Wang Yi, back as China’s Foreign Minister, pledges to ‘defend sovereignty’

Mystery deepens over Qin Gang’s removal as Foreign Ministry on July 28 restores erased statements

Updated - July 28, 2023 09:04 pm IST

Published - July 28, 2023 08:15 pm IST

Chinese Foreign Minister Wang Yi pledged to “firmly defend” China’s sovereignty and security, in his first message after once again assuming charge as Foreign Minister. File

Chinese Foreign Minister Wang Yi pledged to “firmly defend” China’s sovereignty and security, in his first message after once again assuming charge as Foreign Minister. File | Photo Credit: Reuters

China’s top diplomat Wang Yi on July 28 pledged to “firmly defend” China’s sovereignty and security, in his first message after once again assuming charge as Foreign Minister in the wake of the shock removal of his predecessor.

The mystery over the removal of Qin Gang, only seven months into his term, deepened on July 28, when the Foreign Ministry, without explanation, restored Mr. Qin’s past speeches and statements that had been scrubbed from the website earlier this week.

Asked about the erasure and restoration, ministry spokesperson Mao Ning asked the media to not “over interpret” the changes on the website that was being “updated”. On July 28, the website showed Mr. Wang as the new minister along with a message from the veteran diplomat, who is returning to a position he held until last year, when he was promoted to the Politburo and to the party’s Central Foreign Affairs Commission office, which he will continue to head.  

For a second day, questions about Mr. Qin raised at the ministry’s daily press briefing were not included in the official transcript released later in the day. China’s government is yet to give any explanation for the reasons behind the removal, with the silence continuing to fuel speculation.

The Foreign Ministry said last month Mr. Qin missed meetings in Jakarta because of health reasons, but it has subsequently not referred to his health, leading many observers to conclude Mr. Qin was in political trouble.

At the same time, Mr. Qin (57) also appears to have, for now, retained his positions as a State Councillor in the Cabinet and as a member of the Communist Party’s Central Committee, leading some observers to suggest the former Minister may currently be on the radar of party investigators but without a final decision yet made on his future.

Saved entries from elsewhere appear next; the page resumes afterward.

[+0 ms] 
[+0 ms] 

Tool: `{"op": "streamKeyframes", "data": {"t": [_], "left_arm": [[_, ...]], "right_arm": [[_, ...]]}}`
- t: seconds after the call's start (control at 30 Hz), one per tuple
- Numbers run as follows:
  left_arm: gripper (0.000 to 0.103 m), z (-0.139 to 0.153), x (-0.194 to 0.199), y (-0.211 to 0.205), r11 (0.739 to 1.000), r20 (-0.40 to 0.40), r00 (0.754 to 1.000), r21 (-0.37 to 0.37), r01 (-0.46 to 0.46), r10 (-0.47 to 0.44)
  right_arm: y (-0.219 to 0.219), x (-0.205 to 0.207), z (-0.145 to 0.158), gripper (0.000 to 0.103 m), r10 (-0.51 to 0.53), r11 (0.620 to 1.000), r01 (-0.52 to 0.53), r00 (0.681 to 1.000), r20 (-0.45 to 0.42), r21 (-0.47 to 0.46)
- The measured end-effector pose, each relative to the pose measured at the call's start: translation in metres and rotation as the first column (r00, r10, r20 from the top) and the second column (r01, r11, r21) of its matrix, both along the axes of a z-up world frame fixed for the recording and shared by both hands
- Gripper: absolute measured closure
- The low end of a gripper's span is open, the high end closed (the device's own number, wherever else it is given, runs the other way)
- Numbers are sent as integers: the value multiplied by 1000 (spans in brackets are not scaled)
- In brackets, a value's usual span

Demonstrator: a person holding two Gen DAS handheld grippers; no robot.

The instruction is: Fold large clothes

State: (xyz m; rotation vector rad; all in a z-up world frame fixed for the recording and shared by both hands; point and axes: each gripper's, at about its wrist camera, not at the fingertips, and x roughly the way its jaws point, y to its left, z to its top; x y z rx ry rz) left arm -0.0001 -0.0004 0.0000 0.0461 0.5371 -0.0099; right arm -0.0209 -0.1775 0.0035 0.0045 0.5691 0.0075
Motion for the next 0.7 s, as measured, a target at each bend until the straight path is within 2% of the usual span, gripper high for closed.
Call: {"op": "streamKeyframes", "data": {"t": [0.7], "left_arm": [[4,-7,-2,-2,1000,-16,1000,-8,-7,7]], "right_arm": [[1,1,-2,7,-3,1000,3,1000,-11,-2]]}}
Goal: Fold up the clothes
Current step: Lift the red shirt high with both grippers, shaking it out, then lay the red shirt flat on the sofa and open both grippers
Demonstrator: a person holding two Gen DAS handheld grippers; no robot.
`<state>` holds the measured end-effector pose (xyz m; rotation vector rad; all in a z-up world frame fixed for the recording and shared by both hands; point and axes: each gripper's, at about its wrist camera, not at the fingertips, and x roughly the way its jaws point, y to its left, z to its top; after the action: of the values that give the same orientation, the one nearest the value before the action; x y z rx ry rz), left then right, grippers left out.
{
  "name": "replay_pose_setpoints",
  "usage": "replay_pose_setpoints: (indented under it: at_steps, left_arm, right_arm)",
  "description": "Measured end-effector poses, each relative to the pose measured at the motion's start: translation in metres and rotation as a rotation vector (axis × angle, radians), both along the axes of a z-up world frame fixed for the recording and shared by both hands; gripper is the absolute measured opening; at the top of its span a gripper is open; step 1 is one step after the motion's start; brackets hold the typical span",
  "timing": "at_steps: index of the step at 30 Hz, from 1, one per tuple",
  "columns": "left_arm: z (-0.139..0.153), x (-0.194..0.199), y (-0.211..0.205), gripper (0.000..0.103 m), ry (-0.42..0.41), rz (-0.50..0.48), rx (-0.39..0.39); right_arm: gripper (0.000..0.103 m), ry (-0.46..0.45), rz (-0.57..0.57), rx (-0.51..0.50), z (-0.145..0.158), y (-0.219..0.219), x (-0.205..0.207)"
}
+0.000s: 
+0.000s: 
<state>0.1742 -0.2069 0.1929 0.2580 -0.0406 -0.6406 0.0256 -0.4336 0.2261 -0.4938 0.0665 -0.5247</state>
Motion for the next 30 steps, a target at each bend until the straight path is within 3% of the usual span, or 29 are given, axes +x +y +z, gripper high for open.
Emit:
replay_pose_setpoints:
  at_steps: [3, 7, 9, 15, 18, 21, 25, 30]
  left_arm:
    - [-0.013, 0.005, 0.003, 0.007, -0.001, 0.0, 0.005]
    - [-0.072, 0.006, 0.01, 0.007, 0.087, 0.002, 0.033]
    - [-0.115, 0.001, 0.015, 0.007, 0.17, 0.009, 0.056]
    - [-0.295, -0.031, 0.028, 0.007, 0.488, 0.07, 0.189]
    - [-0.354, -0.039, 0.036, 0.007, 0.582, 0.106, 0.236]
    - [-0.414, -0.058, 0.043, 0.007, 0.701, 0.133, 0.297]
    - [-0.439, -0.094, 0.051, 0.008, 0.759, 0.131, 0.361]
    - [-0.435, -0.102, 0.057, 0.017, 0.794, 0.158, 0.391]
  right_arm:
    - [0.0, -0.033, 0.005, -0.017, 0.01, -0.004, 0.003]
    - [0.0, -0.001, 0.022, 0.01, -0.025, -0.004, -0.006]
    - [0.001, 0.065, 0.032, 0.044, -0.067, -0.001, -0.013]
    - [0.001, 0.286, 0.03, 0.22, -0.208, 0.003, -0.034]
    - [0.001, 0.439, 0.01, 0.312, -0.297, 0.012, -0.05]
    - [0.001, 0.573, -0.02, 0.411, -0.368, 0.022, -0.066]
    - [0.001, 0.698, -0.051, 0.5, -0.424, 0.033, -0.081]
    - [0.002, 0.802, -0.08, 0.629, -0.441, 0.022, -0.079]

Mr. Wang (69), in a message on Friday after taking charge, said the ministry “will unite more closely around the CPC Central Committee with Comrade Xi Jinping at its core” and also “firmly defend national sovereignty, security and development interests”.

Even as the Qin Gang case unfolds, Beijing has also launched a high-level corruption investigation in the military’s Rocket Force, the Hong Kong-based South China Morning Post reported on Friday.

The current drive had reportedly “led to the downfall of several past and present senior commanders in the People’s Liberation Army’s Rocket Force, a key element of the country’s nuclear arsenal,” two sources told the paper, adding that current commander Li Yuchao was among those under investigation.